[Stored items from a collection]
■ ■ ■
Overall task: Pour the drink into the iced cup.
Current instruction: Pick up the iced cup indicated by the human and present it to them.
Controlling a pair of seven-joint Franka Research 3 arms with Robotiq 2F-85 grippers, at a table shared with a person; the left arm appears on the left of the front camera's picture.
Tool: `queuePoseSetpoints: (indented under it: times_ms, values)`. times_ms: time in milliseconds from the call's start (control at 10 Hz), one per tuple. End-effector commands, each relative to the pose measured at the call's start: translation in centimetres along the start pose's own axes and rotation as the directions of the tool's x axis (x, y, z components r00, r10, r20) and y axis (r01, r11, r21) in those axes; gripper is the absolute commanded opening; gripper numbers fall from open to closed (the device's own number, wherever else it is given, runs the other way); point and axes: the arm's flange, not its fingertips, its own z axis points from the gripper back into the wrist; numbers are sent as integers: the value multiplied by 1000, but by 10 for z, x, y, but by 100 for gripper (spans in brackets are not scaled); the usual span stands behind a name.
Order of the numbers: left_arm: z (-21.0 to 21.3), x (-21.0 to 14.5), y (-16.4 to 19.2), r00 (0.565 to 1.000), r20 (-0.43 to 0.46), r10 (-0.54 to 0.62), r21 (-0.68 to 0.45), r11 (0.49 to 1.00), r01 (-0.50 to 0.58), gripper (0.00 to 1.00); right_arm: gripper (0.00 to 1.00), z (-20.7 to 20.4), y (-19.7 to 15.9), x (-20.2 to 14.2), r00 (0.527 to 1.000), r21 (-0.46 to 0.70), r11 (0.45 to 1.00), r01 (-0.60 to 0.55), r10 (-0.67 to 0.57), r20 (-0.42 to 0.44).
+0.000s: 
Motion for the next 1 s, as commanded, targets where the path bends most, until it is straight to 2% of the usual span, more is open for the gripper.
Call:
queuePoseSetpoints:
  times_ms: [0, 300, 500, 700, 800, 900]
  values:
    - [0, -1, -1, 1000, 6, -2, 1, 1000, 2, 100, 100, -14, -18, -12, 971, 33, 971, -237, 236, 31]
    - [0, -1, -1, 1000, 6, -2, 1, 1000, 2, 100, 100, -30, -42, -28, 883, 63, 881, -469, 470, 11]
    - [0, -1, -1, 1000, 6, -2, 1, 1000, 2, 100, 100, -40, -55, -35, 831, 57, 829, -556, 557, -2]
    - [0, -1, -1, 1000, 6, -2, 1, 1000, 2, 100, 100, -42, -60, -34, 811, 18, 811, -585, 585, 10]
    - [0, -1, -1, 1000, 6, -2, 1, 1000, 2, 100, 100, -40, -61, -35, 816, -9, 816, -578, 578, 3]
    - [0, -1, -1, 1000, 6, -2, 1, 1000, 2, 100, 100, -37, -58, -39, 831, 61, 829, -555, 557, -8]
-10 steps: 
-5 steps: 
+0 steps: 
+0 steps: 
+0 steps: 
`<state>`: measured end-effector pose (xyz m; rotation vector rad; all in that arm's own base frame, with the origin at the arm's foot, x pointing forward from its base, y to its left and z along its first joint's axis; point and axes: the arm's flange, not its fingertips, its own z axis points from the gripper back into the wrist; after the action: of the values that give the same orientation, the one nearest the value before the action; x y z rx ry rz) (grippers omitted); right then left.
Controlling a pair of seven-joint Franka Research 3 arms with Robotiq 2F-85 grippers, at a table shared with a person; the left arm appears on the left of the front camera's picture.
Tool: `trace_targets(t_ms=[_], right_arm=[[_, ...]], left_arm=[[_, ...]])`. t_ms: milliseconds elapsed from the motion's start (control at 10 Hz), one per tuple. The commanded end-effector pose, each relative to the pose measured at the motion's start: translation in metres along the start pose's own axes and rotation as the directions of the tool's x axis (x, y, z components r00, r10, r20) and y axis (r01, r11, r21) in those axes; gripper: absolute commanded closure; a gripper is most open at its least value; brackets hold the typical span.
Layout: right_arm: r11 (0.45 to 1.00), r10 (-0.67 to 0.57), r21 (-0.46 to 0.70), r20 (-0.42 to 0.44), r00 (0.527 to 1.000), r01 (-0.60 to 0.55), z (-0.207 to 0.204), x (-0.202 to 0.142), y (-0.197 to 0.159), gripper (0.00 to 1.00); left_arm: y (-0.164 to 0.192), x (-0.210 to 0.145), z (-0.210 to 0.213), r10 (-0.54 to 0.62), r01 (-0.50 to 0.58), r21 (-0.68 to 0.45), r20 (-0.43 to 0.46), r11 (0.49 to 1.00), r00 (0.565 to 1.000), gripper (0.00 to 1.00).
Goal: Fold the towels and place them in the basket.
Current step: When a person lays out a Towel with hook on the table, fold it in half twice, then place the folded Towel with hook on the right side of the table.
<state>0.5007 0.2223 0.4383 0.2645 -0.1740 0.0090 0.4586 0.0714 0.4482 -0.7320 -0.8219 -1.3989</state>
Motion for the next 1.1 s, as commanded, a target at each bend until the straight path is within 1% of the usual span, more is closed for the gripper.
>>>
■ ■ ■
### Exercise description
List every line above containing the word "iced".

### Task result
Overall task: Pour the drink into the iced cup.
Current instruction: Pick up the iced cup indicated by the human and present it to them.

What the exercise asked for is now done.